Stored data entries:
__________________________________________________

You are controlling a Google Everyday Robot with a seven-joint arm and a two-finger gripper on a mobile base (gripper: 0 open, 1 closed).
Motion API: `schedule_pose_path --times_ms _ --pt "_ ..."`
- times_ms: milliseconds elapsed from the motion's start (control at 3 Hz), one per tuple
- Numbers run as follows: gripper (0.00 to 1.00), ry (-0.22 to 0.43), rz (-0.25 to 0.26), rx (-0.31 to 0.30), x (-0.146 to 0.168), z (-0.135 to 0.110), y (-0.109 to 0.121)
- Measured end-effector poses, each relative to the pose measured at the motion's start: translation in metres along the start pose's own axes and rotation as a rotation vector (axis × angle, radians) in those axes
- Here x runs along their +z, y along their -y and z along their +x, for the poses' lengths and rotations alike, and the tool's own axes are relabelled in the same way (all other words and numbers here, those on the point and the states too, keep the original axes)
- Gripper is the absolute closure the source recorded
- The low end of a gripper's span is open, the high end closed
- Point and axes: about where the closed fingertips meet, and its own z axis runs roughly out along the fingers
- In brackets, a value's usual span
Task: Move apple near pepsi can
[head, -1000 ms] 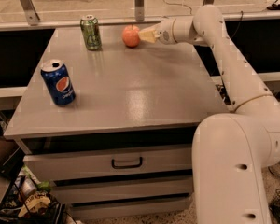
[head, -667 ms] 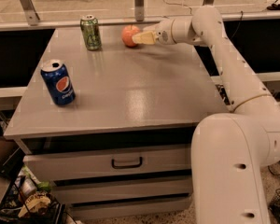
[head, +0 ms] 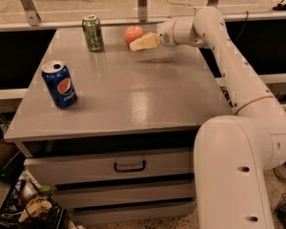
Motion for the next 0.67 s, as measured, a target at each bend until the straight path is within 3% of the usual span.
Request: schedule_pose_path --times_ms 667 --pt "0.0 0.026 -0.023 -0.016 0.015 -0.01 -0.005"
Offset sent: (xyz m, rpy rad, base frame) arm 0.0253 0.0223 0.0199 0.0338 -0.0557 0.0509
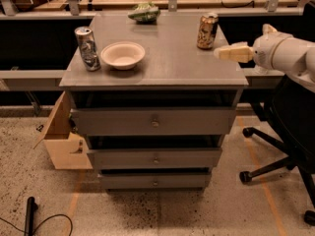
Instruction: Pick orange can
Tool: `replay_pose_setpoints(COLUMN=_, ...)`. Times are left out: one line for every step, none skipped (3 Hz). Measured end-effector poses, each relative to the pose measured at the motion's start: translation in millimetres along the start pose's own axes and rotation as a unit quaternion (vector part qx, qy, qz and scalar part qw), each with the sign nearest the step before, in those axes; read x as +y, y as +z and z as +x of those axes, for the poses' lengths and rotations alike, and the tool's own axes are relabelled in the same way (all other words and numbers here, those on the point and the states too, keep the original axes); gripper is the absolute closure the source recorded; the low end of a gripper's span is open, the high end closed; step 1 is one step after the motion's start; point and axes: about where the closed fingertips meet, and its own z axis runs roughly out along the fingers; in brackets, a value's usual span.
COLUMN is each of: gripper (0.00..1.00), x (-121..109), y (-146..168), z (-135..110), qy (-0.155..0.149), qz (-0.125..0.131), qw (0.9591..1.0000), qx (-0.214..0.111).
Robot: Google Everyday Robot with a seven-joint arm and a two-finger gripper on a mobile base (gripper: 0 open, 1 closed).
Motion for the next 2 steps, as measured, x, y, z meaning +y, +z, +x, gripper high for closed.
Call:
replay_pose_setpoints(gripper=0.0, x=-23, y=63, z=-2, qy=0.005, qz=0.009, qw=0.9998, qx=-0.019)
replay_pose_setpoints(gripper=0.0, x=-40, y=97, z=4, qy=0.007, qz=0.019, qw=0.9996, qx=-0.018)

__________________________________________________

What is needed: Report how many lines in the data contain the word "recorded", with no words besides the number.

Result for this task: 2